In the epidemiology portion, “vCJD has emerged in England and spread worldwide through beef trade,
Kuru has been focused among the Fore of Papua New Guinea”

The epidemiology of GSS, FFI, sCJD, and fCJD are not mentioned; these inherited and sporadic prion diseases have uniform distribution and prevalence worldwide. vCJD has also not spread “worldwide;” it’s mostly a disease of developed nations. From 1995 through mid August 2006, a total of 195 human cases of vCJD were reported, 162 in the UK, 20 in France, 4 in Ireland, 2 in the United States (US), and 1 each in Canada, Italy, Japan, the Netherlands, Portugal, Saudi Arabia and Spain. It has not spread to Asian countries other than Japan nor Africa.

Source: CDC. (2007). Prevention of Specific Infectious Diseases. CDC Travelers’ Health: Yellow Book. http://wwwn.cdc.gov/travel/yellowBookCh4-VariantPrions.aspx

 

“There are three types of prion diseases: spontaneous, acquired and genetic. The cause for spontaneous is unknown.
Acquired is caused by, in humans, ingestion of infected tissue.

sCJD is also caused by iatrogenic methods or contaminated human growth hormone isolated from cadaveric pituitaries prior to 1985.

Source: Fields Virology, 5th ed. (2007).

If the PrP gene mutates it can cause genetically inherited disease. There are 20 mutations that can cause these diseases and 5 are significantly genetically linked. The mutations have been found all through the protein; there is not just one area that mutates to cause prion diseases.”

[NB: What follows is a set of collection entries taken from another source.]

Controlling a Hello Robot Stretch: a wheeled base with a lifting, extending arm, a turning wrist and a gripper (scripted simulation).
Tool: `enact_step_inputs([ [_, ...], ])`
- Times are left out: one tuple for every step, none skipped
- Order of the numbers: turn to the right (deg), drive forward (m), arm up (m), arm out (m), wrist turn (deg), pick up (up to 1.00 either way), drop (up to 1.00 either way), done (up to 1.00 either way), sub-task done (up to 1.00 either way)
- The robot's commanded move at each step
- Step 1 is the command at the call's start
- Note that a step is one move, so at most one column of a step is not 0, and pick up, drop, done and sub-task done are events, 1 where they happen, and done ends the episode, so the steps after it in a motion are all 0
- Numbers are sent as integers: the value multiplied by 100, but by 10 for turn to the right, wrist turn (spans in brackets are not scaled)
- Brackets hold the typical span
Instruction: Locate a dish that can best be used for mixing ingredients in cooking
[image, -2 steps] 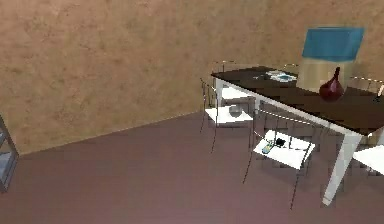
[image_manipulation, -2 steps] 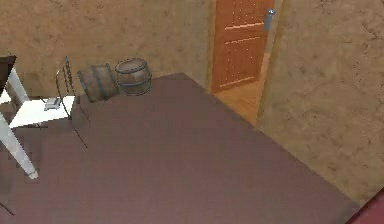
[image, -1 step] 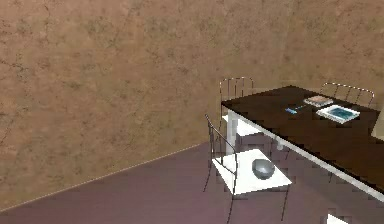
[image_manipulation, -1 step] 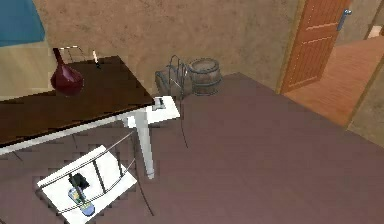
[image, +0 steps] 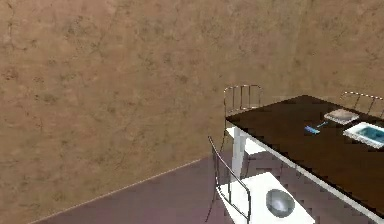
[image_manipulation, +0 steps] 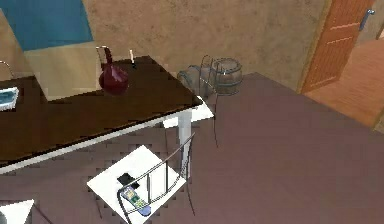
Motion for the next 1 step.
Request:
enact_step_inputs([
  [270, 0, 0, 0, 0, 0, 0, 0, 0],
])
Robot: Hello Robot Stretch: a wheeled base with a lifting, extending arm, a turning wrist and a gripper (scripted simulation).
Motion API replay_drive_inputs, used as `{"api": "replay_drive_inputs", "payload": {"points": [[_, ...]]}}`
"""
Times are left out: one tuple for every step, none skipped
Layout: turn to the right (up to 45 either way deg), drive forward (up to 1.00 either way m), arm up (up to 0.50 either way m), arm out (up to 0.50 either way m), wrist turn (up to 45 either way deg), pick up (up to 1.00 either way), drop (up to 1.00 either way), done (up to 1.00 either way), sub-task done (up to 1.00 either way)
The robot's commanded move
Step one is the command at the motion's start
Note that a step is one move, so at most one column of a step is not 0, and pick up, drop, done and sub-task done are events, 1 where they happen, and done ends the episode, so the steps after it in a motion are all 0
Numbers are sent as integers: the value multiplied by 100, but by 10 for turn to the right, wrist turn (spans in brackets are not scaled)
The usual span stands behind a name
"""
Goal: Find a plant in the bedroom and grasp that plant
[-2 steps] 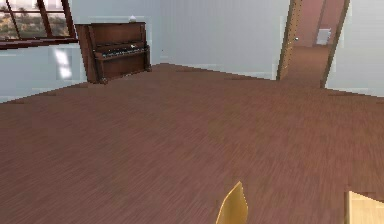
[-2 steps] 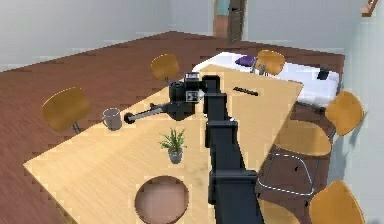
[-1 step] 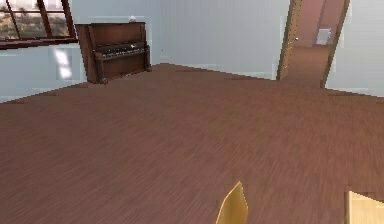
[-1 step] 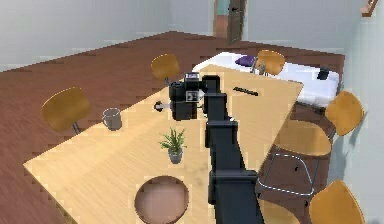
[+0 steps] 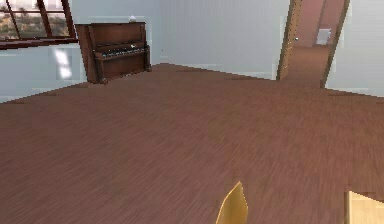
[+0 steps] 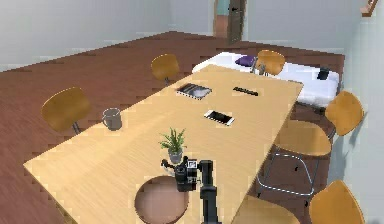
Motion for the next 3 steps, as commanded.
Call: {"api": "replay_drive_inputs", "payload": {"points": [[0,0,0,0,0,100,0,0,0],[0,0,10,0,0,0,0,0,0],[0,0,0,0,0,0,0,100,0]]}}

Over 20 mutations have been discovered that are linked to familial prion disease. Numbers found in peer-reviewed literature vary, but one article stated that at least 56 mutations are known.

Sources:
Collinge, John. (2001). Prion diseases of humans and animals: Their causes and molecular basis. Annual Review of Neuroscience 24: 519-50.

Manuela Pastore, Steven S. Chin, Karen L. Bell, Zhiqian Dong, Qiwei Yang, Lizhu Yang, Jue Yuan, Shu G. Chen, Pierluigi Gambetti, and Wen-Quan Zou. (2005). Creutzfeldt-Jakob Disease (CJD) with a Mutation at Codon 148 of Prion Protein Gene. Am J Pathol 167(6): 1729-38.